Robert Romanchuk, a professor of Slavic and Ukrainian studies at Florida State University, explains why Biden didn’t give Zelensky everything on his list.

“Defensively, the Patriot system is a big boost, but my understanding is that the US is sending only one system to Ukraine, which will only be able to protect one location — Kyiv,” says Romanchuk. “Moreover, Patriot missiles are very expensive, so they can’t be used to shoot down the Iranian drones and small ballistic missiles Russia is using.

“Long-range ATACMS missiles would be a game changer, but the US will not send them to Ukraine for various reasons, [such as a] fear of escalation if they are used against legitimate military targets in Russia, and fear of losing the support of NATO allies in Western Europe.”

Scrappy Underdog

Asking for missiles systems may have been awkward, but that was a walk in the park compared to the really complex part of Zelensky’s trip — the appeal for bipartisan support in Washington, where that concept is quickly becoming outdated.

Professor Romanchuk says Zelensky came well prepared — he is “not a fool,” and he “understands that Ukraine needs the support of both US parties in the long run,” because this will be a long war.

“His speech to Congress hit the main points that still unite most Americans,” Romanchuk says. “What is really remarkable is that Ukraine continues to enjoy so much US popular support. Some argue that this is because it is winning, and Americans like winners as much as they like underdogs. Zelensky must understand this too.”

Yet as 2023 dawns on a more complex political chessboard in Washington, and with memories of the 2021 US pullout from Afghanistan still lingering, many international observers are wondering how long support for Ukraine will last.

Romanchuk says US support would flag only if Ukraine starts losing badly on the battlefield. “I don’t imagine [that] happening, as the Ukrainian Armed Forces outperform the Russians in every way, and dramatically so, and the state of the war for them is a source of cautious optimism.”

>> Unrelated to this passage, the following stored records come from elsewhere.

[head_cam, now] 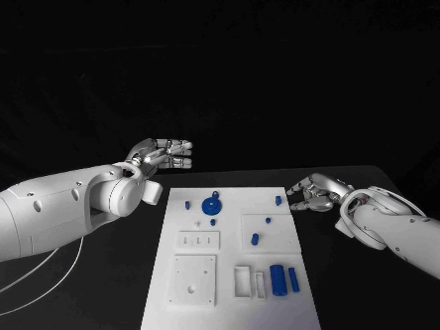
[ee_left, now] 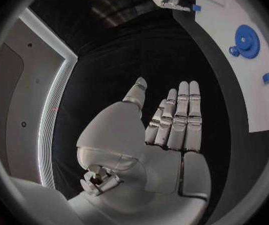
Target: Assemble the parts on the task board
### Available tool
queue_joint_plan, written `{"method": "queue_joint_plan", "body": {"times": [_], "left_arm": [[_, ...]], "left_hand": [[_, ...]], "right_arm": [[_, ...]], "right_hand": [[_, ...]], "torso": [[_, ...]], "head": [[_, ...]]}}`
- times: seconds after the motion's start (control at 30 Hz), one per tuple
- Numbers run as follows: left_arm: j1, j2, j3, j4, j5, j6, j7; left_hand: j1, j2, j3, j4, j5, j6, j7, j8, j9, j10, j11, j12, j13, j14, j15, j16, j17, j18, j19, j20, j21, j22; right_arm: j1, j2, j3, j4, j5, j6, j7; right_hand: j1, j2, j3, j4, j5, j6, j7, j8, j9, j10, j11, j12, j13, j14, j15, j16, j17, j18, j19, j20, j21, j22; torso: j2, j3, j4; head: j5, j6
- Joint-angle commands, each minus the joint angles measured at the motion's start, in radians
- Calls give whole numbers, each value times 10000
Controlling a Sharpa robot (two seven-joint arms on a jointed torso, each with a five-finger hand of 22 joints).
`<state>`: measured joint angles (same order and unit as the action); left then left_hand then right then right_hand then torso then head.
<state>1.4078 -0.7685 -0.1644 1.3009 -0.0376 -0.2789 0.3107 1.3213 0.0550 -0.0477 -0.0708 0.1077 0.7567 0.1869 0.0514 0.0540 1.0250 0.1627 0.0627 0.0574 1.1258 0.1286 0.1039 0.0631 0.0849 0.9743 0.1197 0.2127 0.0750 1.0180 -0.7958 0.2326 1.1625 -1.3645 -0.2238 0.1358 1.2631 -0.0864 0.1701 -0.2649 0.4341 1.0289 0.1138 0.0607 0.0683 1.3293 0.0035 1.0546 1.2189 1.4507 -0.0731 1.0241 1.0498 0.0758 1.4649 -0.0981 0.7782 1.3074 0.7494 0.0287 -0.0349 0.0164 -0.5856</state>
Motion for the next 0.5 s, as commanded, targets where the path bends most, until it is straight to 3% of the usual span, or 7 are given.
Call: {"method": "queue_joint_plan", "body": {"times": [0.03,0.2,0.4,0.5], "left_arm": [[6,26,9,-14,-154,155,53],[6,42,9,-30,-216,139,8],[6,36,9,-8,-271,105,-48],[6,29,9,12,-279,99,-62]], "left_hand": [[41,-56,2,-75,-48,-59,-29,14,-3,-57,-4,-16,9,13,39,-68,10,-80,3,9,30,-14],[109,-78,14,-173,-84,-49,-32,14,-2,-55,-6,-15,9,17,36,-69,11,-78,2,8,32,-14],[211,-86,37,-292,-75,-22,-30,16,-1,-53,-8,-18,8,26,31,-69,10,-75,8,2,42,-11],[215,-84,36,-321,-74,-21,-29,16,-1,-52,-6,-18,9,24,33,-73,10,-75,7,1,46,-11]], "right_arm": [[-44,128,4,-111,-310,63,164],[-71,273,7,-181,-445,-95,86],[-82,444,10,-284,-580,-252,-80],[-85,518,11,-349,-600,-458,-199]], "right_hand": [[-120,-11,-41,-28,115,-56,-21,20,-8,-50,-9,24,17,-19,-27,33,23,9,349,12,43,925],[-208,19,-14,15,227,-13,-32,13,-11,-24,-21,67,47,5,-17,85,93,26,374,17,101,934],[-284,20,21,67,86,-15,-33,19,-9,-23,-22,71,55,7,-18,88,124,42,376,20,110,933],[-300,26,-204,317,13,-26,-42,20,-6,-22,-26,75,63,12,-14,76,143,60,382,26,100,927]], "torso": [[5,12,0],[15,-5,48],[29,-2,36],[20,-2,30]], "head": [[-6,21],[-36,-23],[-4,-57],[14,-89]]}}
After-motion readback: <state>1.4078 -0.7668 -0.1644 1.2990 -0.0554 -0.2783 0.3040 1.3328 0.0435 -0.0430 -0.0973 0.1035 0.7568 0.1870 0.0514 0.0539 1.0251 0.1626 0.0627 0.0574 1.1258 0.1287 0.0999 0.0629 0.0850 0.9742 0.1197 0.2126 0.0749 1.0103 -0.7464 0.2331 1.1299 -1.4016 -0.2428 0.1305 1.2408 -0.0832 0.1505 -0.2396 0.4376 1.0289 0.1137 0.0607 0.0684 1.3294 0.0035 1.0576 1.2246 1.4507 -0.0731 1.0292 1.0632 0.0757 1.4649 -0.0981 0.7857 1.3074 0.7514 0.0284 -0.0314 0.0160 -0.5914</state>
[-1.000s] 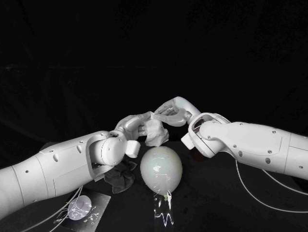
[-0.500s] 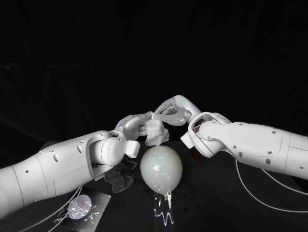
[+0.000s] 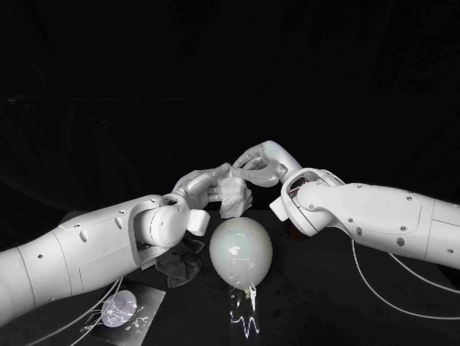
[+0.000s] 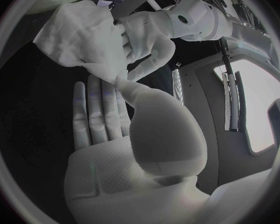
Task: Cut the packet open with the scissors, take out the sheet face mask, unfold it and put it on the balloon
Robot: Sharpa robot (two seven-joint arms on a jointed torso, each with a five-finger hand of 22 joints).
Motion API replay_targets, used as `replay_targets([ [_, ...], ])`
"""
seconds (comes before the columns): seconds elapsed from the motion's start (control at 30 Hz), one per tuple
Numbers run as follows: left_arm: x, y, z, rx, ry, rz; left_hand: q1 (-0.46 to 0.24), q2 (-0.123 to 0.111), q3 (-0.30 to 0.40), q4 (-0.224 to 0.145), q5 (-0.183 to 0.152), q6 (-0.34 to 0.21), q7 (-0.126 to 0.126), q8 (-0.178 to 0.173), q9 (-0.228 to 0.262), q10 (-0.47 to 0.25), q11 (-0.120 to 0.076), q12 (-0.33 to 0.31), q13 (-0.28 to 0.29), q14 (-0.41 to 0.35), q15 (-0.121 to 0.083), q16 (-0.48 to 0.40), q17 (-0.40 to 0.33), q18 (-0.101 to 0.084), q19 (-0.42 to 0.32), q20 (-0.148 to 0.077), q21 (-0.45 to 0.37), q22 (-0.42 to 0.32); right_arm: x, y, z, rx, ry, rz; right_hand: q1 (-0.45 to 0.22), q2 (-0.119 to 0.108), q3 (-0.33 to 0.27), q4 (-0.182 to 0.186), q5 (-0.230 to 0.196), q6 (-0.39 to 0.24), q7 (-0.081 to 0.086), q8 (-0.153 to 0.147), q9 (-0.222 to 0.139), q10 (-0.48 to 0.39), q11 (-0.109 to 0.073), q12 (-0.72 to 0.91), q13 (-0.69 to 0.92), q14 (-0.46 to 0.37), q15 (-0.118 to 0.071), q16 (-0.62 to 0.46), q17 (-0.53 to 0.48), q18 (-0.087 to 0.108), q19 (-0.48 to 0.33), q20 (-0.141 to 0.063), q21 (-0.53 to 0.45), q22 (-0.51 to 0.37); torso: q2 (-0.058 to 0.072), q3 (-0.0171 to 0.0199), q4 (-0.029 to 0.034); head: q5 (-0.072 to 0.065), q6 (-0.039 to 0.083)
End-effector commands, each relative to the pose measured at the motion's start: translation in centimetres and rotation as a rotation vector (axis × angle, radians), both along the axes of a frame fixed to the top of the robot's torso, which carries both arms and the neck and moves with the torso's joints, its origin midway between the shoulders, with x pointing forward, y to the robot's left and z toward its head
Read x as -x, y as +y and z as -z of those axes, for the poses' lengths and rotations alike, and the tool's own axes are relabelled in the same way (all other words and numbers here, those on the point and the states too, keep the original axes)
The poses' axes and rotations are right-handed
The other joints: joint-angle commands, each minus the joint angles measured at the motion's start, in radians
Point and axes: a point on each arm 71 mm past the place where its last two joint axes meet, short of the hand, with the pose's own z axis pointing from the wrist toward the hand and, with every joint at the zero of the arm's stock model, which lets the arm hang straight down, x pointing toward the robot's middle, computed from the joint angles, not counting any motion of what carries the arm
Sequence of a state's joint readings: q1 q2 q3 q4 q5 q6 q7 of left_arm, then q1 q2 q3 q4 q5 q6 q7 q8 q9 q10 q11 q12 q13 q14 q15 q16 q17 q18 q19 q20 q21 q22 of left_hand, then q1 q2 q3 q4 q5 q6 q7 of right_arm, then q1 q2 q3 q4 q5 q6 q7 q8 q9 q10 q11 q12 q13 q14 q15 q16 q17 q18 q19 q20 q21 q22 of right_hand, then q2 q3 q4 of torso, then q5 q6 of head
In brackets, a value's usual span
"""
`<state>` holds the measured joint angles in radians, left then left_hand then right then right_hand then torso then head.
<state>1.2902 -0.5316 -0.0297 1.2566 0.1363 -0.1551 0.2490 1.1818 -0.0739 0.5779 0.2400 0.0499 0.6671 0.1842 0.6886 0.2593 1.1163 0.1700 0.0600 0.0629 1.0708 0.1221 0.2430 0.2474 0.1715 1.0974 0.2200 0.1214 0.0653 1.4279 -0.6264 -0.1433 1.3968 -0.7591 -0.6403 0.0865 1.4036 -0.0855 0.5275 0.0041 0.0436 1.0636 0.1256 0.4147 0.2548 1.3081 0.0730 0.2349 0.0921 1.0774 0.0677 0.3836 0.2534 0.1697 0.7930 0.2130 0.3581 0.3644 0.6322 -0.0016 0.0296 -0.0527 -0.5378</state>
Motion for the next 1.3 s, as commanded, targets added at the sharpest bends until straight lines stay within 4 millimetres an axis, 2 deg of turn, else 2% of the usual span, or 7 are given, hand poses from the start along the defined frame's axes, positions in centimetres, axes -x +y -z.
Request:
replay_targets([
  [0.03,0.3,-0.9,-0.9,0.046,-0.05,0.074,-0.039,-0.012,-0.042,0.034,0.001,-0.011,0.057,-0.011,-0.007,-0.018,0.006,0.002,0.002,-0.016,0.004,-0.01,0.0,0.011,-0.015,0.006,-0.008,0.001,0.3,0.3,0.2,-0.027,0.012,0.007,-0.007,0.001,0.005,-0.002,0.005,-0.006,-0.004,0.006,0.09,0.013,-0.008,0.005,0.002,0.009,0.0,0.0,0.002,0.012,0.0,-0.005,0.007,0.003,0.0,0.0004,0.0,0.0,0.001],
  [0.17,0.3,-1.0,-0.8,0.05,-0.05,0.084,-0.112,-0.029,-0.116,0.048,0.004,-0.026,0.066,-0.024,-0.016,-0.046,0.017,0.002,0.002,-0.04,0.015,-0.028,-0.001,0.003,-0.069,0.024,-0.037,-0.004,0.5,0.3,0.0,-0.057,0.006,0.014,-0.007,0.002,0.008,-0.004,0.005,-0.007,-0.004,0.009,0.094,0.014,-0.009,0.004,0.003,0.01,0.0,-0.001,0.004,0.012,-0.001,-0.005,0.01,0.006,0.0,0.0,-0.0005,0.001,0.002],
  [0.27,0.2,-1.1,-0.8,0.052,-0.05,0.091,-0.174,-0.019,-0.178,0.052,-0.001,-0.043,0.076,-0.037,-0.027,-0.078,0.028,0.004,0.002,-0.073,0.028,-0.051,-0.006,-0.005,-0.163,0.051,-0.058,-0.002,0.7,0.2,-0.1,-0.075,0.006,0.021,-0.008,0.002,0.012,-0.007,0.005,-0.009,-0.004,0.012,0.098,0.014,-0.009,0.003,0.004,0.011,-0.001,-0.002,0.006,0.012,-0.002,-0.006,0.013,0.009,0.0,0.0,-0.0003,0.001,0.003],
  [0.63,0.1,-1.4,-0.8,0.067,-0.054,0.116,-0.202,-0.007,-0.256,0.053,-0.002,-0.06,0.082,-0.053,-0.046,-0.111,0.039,0.007,0.002,-0.155,0.051,-0.109,-0.03,-0.011,-0.261,0.07,-0.058,0.0,1.0,0.4,-0.6,-0.123,-0.01,0.031,-0.012,0.003,0.02,-0.014,0.005,-0.014,-0.003,0.019,0.109,0.015,-0.009,0.001,0.006,0.012,-0.001,-0.006,0.01,0.011,-0.006,-0.008,0.022,0.019,0.0,-0.0002,-0.0007,0.0,0.006],
  [0.97,0.1,-1.8,-0.9,0.09,-0.073,0.139,-0.119,-0.028,-0.299,0.048,-0.002,-0.022,0.053,-0.074,-0.064,-0.088,0.021,0.01,0.002,-0.159,0.045,-0.124,-0.04,-0.018,-0.308,0.071,-0.056,0.0,0.7,0.6,-0.9,-0.15,-0.011,0.044,-0.017,0.003,0.028,-0.02,0.005,-0.019,-0.003,0.026,0.121,0.016,-0.008,-0.002,0.009,0.014,-0.001,-0.011,0.016,0.01,-0.012,-0.009,0.034,0.031,0.001,-0.0002,0.0004,-0.001,0.006],
  [1.07,0.0,-1.7,-0.8,0.096,-0.08,0.139,-0.052,-0.059,-0.323,0.035,-0.002,-0.005,0.042,-0.094,-0.076,-0.086,0.019,0.006,0.002,-0.165,0.046,-0.133,-0.044,-0.026,-0.354,0.071,-0.06,-0.003,0.6,0.7,-1.0,-0.158,-0.012,0.044,-0.017,0.003,0.028,-0.02,0.005,-0.019,-0.003,0.026,0.121,0.016,-0.008,-0.002,0.009,0.014,-0.001,-0.011,0.016,0.01,-0.012,-0.009,0.034,0.031,0.0,-0.0003,-0.0003,-0.002,0.007],
  [1.3,-0.2,-1.6,-0.6,0.098,-0.082,0.136,0.05,-0.091,-0.378,0.024,-0.003,0.008,0.038,-0.129,-0.092,-0.097,0.021,0.004,0.001,-0.18,0.05,-0.15,-0.052,-0.036,-0.421,0.07,-0.062,-0.006,0.6,0.9,-1.5,-0.174,-0.016,0.045,-0.022,0.004,0.035,-0.026,0.005,-0.023,-0.003,0.03,0.13,0.016,-0.008,-0.004,0.011,0.014,-0.001,-0.016,0.02,0.01,-0.019,-0.009,0.043,0.041,-0.001,-0.0003,-0.0006,-0.003,0.008],
])
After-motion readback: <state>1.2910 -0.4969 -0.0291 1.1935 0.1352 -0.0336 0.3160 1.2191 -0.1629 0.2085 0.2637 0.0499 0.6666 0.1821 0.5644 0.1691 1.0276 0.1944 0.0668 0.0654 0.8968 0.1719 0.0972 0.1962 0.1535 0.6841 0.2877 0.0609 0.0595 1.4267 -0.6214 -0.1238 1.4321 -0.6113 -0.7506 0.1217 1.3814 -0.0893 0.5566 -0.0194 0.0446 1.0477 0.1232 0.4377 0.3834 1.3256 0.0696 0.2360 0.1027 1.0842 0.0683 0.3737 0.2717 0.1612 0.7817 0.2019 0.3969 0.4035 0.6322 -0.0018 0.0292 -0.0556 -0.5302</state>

Another complication could arise if the war goes too well for Zelensky. Kyiv’s endgame for the war, Romanchuk says, will be to restore Ukraine’s internationally recognized borders, including Donbas and Crimea. “This is Zelensky’s and the Ukrainian population’s openly stated goal — and some members of the Biden administration are a little lukewarm about the latter, as they continue to fear ‘escalation.’

“I expect that we could reach this endgame where the Ukrainian Armed Forces could restore Ukraine’s pre-February 2022 de facto borders relatively soon, quite possibly sometime next year. What happens then with US support is anyone’s guess, but my sense is that the US would not actively deter the Ukrainians, and would continue supplying aid, even if they would still resist giving the most-requested offensive weapons.”

Romanchuk advises that America’s “heavy spending” on Ukraine really has to be put in context, both in dollar terms and expected return on investment. If Ukraine emerges victorious from this war, it will be very good for democracy and very frustrating for authoritarianism, and not only in Russia.

“My understanding is that most of the aid given Ukraine thus far has been in the form of obsolete or warehoused equipment, such as weapons and armor that would be replaced anyway, and not spending in dollars,” he says. “Also, one might point out that the US spent $2.3 trillion in Afghanistan, which achieved little of lasting value. Support for Ukraine is a relative drop in the bucket.”